第16話 王の落とし物を、再び世に放て!
「王の落とし物」と呼ばれる、王が性欲の向くままに産み出された才能の原石たち。
彼らは、あるものは暗殺され、あるものは監視され、またあるものたちはこの牢の中に閉じ込められている。
「あの守りは堅いよ。元A級冒険者、スープのパセリの一員だった人だ。話のわかる人だったけど、なんでこんな仕事してるんだろう」
鎧の女、リリキアは岩陰から双眼鏡で観察している。
「金、なんですかね。あるいは国に脅されているとか」
俺がぼそっと呟くと、そうかもね、と気のない返事が返ってきた。
「まあいいや、あたし一回話してみるよ。
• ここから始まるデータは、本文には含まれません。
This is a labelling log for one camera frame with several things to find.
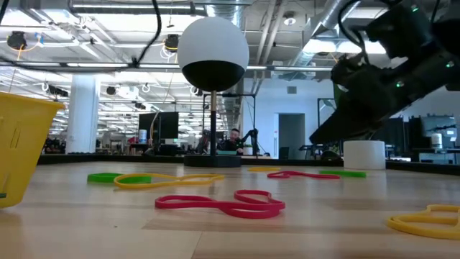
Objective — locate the large red rubber band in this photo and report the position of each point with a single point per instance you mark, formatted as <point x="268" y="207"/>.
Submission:
<point x="248" y="213"/>

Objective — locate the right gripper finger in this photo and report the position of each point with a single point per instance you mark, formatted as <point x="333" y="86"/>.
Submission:
<point x="341" y="129"/>

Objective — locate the black background robot arm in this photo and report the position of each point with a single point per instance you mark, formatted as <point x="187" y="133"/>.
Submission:
<point x="253" y="135"/>

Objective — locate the white canister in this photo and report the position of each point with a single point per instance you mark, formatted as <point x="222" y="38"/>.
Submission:
<point x="142" y="136"/>
<point x="436" y="141"/>

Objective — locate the black metal stand frame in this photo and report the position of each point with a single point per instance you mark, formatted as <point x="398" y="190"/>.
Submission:
<point x="230" y="95"/>

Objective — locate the small yellow rubber band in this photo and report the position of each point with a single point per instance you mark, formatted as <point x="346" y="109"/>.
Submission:
<point x="264" y="169"/>

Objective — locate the long yellow rubber band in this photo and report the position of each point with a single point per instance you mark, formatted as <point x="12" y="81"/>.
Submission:
<point x="118" y="183"/>

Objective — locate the white globe lamp black base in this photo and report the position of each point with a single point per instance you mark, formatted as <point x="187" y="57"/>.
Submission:
<point x="213" y="43"/>

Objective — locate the black computer monitor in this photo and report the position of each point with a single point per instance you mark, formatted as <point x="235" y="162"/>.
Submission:
<point x="165" y="126"/>

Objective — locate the yellow plastic bin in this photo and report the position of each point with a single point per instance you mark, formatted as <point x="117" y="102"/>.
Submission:
<point x="25" y="144"/>

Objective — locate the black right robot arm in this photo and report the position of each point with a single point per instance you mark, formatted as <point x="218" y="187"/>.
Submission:
<point x="399" y="32"/>

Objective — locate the green plant in white pot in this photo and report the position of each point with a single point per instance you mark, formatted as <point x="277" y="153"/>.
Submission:
<point x="364" y="156"/>

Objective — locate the grey desk monitor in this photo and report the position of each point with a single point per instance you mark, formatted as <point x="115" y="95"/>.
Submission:
<point x="438" y="124"/>

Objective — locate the person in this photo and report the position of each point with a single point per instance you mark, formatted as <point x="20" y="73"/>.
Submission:
<point x="235" y="136"/>

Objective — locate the silver ventilation duct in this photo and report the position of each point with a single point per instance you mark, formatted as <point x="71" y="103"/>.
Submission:
<point x="330" y="18"/>

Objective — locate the green rubber band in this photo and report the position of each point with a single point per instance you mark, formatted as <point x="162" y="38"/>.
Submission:
<point x="345" y="173"/>
<point x="102" y="178"/>

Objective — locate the black aluminium table frame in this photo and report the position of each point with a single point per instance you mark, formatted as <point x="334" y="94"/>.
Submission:
<point x="108" y="158"/>

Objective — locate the white pillar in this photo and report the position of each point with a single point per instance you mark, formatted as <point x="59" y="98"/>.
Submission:
<point x="82" y="118"/>

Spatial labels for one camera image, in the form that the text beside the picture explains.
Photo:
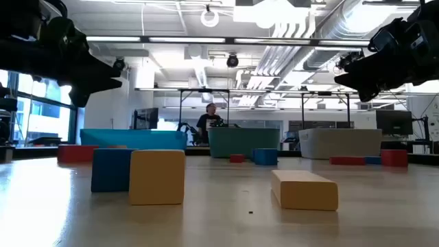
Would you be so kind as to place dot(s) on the grey box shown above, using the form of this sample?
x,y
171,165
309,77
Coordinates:
x,y
6,154

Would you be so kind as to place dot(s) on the black desk with monitor stand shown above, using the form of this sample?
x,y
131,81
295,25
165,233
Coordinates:
x,y
423,140

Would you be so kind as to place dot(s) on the black metal stand frame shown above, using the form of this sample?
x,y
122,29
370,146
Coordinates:
x,y
324,93
205,90

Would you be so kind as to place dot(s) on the black bar with light strips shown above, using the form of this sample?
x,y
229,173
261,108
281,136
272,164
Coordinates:
x,y
229,40

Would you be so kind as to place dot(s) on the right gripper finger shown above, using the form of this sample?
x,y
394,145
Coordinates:
x,y
368,92
363,73

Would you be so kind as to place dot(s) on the red long wooden block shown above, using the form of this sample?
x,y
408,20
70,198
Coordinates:
x,y
75,153

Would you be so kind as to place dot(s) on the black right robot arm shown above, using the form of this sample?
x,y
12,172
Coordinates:
x,y
430,10

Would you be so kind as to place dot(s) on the black aluminium table frame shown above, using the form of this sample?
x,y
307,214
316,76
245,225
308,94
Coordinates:
x,y
34,152

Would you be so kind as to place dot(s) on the black equipment stack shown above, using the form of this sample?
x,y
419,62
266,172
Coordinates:
x,y
7,113

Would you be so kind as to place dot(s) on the person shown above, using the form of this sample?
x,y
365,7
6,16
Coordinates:
x,y
205,125

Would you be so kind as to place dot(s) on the blue wooden cube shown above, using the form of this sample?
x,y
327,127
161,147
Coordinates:
x,y
109,169
265,157

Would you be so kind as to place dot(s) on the black ceiling camera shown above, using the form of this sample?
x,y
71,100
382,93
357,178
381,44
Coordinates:
x,y
119,64
350,58
232,60

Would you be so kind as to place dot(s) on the red wooden cube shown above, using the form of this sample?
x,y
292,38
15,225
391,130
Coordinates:
x,y
394,158

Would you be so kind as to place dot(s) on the yellow long wooden block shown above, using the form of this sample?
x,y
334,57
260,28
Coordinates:
x,y
302,192

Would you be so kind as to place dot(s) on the black computer monitor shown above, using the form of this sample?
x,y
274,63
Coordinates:
x,y
146,118
394,122

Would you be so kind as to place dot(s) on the white plastic bin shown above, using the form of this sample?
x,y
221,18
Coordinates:
x,y
339,142

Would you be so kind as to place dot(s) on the black background robot arm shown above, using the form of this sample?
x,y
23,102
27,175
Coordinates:
x,y
188,132

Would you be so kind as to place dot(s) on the blue plastic bin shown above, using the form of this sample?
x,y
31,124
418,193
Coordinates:
x,y
147,139

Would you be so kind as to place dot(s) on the teal plastic bin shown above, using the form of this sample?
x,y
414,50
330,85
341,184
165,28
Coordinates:
x,y
240,140

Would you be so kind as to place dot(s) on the small red wooden block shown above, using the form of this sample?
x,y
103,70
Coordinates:
x,y
237,158

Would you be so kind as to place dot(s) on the blue long wooden block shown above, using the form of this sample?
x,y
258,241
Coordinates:
x,y
373,160

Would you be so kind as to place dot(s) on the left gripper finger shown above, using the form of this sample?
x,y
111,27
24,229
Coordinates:
x,y
82,94
96,70

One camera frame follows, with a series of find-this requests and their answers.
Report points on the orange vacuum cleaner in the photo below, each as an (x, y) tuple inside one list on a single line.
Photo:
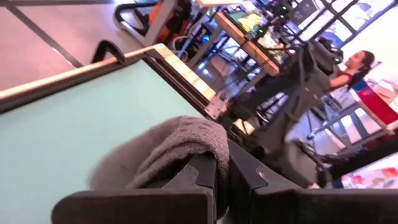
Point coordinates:
[(155, 14)]

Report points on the black frame clamp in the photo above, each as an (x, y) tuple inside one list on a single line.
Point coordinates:
[(107, 43)]

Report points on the person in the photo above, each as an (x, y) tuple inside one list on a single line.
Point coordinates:
[(357, 62)]

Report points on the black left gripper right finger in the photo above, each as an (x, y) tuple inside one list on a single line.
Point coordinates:
[(280, 208)]

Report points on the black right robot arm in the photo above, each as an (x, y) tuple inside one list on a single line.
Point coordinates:
[(308, 93)]

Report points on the grey towel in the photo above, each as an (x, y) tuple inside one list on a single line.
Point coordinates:
[(174, 140)]

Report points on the grey metal bench frame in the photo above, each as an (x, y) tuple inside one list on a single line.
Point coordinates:
[(160, 25)]

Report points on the wooden desk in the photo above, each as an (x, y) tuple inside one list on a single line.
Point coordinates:
[(248, 46)]

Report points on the red bin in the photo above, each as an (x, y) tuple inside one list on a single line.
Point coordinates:
[(377, 105)]

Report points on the floral cloth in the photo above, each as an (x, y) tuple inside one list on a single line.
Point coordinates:
[(373, 179)]

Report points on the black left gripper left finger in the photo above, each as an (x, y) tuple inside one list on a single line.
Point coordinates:
[(140, 208)]

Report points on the green table mat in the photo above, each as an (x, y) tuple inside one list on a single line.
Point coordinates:
[(62, 140)]

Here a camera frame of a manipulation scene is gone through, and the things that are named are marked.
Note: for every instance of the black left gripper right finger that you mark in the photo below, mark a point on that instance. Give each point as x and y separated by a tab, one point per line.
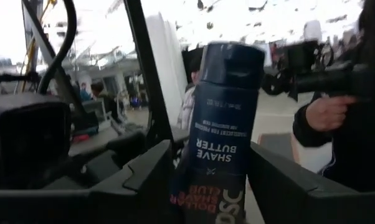
284	193

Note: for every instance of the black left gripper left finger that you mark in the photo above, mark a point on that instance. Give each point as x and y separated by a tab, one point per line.
144	186

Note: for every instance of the dark shave butter tube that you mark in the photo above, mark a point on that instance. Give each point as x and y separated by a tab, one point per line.
221	124

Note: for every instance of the person's hand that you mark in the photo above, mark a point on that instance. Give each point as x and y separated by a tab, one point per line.
324	115

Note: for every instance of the person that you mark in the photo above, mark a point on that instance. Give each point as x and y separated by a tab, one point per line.
187	109
362	140
101	99

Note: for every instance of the black handheld controller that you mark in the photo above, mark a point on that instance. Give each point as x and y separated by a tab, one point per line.
330	82

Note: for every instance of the white building pillar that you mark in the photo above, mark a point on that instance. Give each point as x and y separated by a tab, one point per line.
168	62

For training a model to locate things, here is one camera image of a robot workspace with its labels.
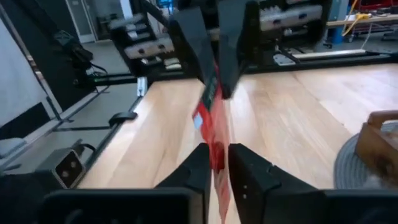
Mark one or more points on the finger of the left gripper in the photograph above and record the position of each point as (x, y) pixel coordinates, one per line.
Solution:
(230, 49)
(194, 43)

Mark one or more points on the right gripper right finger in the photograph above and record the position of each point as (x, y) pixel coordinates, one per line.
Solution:
(258, 193)

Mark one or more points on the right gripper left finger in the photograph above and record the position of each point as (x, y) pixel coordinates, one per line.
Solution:
(186, 193)

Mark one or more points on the red strawberry tea bag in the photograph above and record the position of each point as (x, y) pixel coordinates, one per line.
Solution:
(214, 130)

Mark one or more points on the silver aluminium extrusion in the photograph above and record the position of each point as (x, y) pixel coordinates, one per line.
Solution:
(142, 87)

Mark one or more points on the black table clamp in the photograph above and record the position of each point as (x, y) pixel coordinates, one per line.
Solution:
(122, 117)

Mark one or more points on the grey round woven placemat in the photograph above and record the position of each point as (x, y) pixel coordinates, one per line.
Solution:
(348, 168)

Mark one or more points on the blue plastic drum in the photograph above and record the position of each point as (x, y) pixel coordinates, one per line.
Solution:
(337, 21)

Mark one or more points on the wooden compartment tray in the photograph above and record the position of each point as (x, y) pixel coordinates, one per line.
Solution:
(376, 146)

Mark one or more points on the wooden workbench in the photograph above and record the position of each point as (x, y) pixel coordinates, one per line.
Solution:
(360, 21)

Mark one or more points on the black aluminium table frame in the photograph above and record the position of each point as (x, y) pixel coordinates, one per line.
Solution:
(326, 60)

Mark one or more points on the grey table-level camera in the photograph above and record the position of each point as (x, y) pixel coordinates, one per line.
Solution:
(66, 168)

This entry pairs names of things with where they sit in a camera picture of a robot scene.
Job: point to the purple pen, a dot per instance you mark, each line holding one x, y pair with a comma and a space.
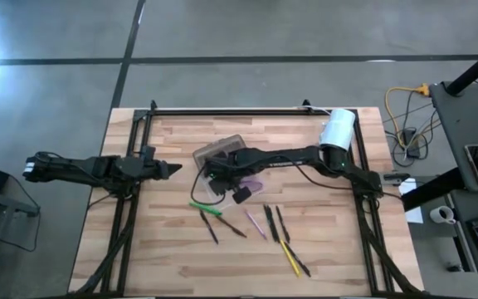
256, 226

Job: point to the white paper sheet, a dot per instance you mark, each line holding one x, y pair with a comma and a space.
413, 215

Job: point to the black support beam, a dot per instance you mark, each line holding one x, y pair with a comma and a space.
430, 191

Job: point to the brown pen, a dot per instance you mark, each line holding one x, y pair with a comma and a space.
231, 227

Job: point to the yellow pen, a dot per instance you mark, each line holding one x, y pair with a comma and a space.
291, 259

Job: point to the thin black pen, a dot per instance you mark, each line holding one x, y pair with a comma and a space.
282, 224

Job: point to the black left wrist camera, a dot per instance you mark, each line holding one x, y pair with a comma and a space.
147, 153

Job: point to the black pole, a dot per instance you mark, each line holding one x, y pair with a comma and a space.
475, 68

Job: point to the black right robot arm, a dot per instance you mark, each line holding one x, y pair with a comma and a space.
289, 158

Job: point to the thick black marker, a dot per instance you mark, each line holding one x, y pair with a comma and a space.
271, 223

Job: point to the dark blue pen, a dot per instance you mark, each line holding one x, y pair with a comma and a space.
208, 226

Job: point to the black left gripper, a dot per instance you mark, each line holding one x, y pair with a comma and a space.
154, 170

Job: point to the black power adapter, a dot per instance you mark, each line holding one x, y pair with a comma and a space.
410, 137

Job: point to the small black bracket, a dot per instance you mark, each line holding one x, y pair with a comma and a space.
396, 177

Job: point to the black side table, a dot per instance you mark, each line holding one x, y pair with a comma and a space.
6, 203

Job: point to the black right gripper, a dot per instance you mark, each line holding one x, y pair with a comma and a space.
230, 168

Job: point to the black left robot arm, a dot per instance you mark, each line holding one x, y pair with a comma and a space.
77, 168

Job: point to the white mug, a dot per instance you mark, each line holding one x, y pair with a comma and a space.
438, 216

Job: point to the black aluminium table frame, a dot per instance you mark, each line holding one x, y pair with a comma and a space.
243, 112

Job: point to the grey desk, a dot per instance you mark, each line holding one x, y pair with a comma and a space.
459, 120

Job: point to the clear plastic supply box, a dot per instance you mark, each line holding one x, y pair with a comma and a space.
218, 147

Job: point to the green pen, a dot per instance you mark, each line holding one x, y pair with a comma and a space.
206, 209
彼のこと嫌いじゃないし。じゃね」
リリキアは鎧をガシャガシャ鳴らしながら、風のように駆けていった。
バスキアは、いかにも魔法使いと言わんばかりの黒い山高帽子を取り、髪を撫で付けた。
「スープのパセリ、か。守りよりも攻めのイメージがあったけどね。用心棒なんて柄じゃないわ。あたしたちがまだ駆け出しの頃は、幾つもの高難易度ミッションをどんどん攻略していてカッコよかったのにね」
「スープのパセリは解散したんですか?」
「ええ、リーダーのドラゴニーの魔法が暴走して、仲間が総出でドラゴニーを殺してしまった。ドラゴニーの魔法は竜に変身する魔法だったから、あのまま暴走してたら幾つもの街が消えてなくなっていたでしょうから、仕方ないのだけれど、やるせないわよね」
バスキアは懐かしむように言った。
「強すぎる力は、ない方が幸せなのよ。私くらいのが丁度いい。スノゥちゃんは大変よ。あんた、本当に腹を括りなさい。それこそ、魔王にでもなる覚悟が必要なのよ」
スノゥを見る。
なにやらストゥーシアと話をして、地面に地図のようなものを書いている。
強すぎる力、か。
あの炎魔がどの程度の脅威なのかは、正直わからない。
だが、鉄も溶かすしデーモンも丸焦げにする高エネルギー体を生み出すのだ。
並の魔法ではない。
彼女を狙うものも、並のものではないだろう。国家が気合を入れて殺しにくるのだ。
そして、難儀なことに彼女には人を殺めたり、傷つけてほしくないとも思っている。
「変わりに、俺が、か」
両手を見る。
彼女を守りきるということは、この手が真っ赤に染まるということだ。
お腹が痛くなってきた。
はぁ、スノゥが嫌なやつだったら良かったのに。
「しょうがないなぁ」
「魔王になりなさい、の返事がそれなわけ?」
バスキアは、らしくなくケラケラと笑った。
笑顔はいつもの妖艶さがなく、年頃の少女のように可愛らしかった。
「バスキアもさ、いつでもコスタ・デル・ソル来ていいから。二人専用の部屋作っておくからね。その笑顔が出せる場所をつくるよ」
「なにそれ。お父さんみたい。知らないけど」
リリキアがガシャガシャと音を立てて帰ってきた。